> **TASK OBJECTIVE**
Take every line from the data that has the word "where" in it.
___ INPUT MATERIAL
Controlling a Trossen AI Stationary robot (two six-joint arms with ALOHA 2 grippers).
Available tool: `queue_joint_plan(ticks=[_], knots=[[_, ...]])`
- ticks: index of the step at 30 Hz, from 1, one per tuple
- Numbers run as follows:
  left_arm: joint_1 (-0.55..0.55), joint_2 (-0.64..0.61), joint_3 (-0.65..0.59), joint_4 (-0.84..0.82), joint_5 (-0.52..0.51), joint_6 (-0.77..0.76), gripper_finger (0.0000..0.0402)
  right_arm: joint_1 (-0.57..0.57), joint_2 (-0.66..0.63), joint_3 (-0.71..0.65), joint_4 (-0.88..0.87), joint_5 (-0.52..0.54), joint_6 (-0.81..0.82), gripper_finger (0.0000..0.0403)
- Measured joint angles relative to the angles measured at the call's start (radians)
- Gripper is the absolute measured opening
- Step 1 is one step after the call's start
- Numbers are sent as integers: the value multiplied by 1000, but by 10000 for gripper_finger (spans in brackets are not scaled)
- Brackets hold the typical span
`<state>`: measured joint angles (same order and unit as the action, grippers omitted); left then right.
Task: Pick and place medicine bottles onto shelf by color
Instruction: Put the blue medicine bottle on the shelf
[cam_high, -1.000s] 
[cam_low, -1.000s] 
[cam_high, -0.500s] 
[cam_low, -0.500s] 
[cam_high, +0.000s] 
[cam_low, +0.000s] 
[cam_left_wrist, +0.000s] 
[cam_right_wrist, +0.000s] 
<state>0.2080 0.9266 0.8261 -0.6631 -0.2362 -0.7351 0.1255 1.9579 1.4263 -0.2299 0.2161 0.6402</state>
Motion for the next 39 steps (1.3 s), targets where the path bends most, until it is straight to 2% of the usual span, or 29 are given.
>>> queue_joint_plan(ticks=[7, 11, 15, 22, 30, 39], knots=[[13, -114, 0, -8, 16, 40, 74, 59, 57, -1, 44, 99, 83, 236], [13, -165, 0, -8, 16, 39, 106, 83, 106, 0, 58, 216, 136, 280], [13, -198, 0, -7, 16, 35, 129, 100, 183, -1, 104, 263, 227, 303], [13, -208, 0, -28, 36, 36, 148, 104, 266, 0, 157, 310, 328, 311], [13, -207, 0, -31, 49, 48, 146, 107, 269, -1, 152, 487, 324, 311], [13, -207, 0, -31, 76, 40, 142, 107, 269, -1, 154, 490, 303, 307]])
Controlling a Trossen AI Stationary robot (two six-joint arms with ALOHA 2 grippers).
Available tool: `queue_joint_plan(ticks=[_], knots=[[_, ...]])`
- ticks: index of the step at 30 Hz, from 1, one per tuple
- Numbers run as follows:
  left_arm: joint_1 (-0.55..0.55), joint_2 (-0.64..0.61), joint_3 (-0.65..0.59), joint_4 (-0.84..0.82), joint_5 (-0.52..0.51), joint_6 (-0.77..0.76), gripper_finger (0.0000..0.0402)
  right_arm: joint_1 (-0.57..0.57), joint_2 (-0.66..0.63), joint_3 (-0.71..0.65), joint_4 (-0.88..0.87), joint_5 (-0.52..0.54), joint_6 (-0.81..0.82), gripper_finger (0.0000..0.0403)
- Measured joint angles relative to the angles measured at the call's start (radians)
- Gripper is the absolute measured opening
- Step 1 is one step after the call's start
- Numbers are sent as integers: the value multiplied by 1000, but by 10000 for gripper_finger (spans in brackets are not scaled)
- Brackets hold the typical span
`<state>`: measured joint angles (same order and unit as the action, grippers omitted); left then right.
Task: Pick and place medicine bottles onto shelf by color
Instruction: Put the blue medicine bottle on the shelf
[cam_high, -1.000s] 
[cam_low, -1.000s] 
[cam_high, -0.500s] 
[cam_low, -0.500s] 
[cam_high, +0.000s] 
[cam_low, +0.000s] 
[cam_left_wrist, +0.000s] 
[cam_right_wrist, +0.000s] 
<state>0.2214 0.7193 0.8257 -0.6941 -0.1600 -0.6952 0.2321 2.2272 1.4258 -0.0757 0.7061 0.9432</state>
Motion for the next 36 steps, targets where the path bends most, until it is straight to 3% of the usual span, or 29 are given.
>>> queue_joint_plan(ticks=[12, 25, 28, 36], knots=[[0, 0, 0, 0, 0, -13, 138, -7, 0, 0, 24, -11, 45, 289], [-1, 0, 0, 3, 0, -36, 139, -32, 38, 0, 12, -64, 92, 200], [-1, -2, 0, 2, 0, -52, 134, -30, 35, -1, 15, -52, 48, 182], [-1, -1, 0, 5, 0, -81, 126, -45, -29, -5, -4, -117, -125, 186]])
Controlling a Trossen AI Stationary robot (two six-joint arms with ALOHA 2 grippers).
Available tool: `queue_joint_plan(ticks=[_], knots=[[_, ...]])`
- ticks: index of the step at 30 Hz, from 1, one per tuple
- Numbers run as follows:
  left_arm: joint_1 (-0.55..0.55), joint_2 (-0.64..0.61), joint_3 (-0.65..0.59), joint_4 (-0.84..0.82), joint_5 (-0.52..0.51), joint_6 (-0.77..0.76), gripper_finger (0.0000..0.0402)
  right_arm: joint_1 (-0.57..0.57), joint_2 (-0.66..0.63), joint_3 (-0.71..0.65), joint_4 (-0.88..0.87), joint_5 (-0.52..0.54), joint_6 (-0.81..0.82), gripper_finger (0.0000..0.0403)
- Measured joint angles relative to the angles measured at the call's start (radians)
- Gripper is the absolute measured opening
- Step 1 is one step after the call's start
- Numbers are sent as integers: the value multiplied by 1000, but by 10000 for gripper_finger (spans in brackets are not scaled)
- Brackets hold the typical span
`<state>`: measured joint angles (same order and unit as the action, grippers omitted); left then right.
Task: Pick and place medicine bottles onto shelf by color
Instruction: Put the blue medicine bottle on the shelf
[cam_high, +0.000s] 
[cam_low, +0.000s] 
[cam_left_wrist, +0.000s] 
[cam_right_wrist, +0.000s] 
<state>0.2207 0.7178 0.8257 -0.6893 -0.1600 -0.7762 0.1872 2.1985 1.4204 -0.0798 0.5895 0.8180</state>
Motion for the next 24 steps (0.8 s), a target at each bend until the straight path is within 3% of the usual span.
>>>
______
> **SOLUTION**
Motion for the next 39 steps (1.3 s), targets where the path bends most, until it is straight to 2% of the usual span, or 29 are given.
Motion for the next 36 steps, targets where the path bends most, until it is straight to 3% of the usual span, or 29 are given.

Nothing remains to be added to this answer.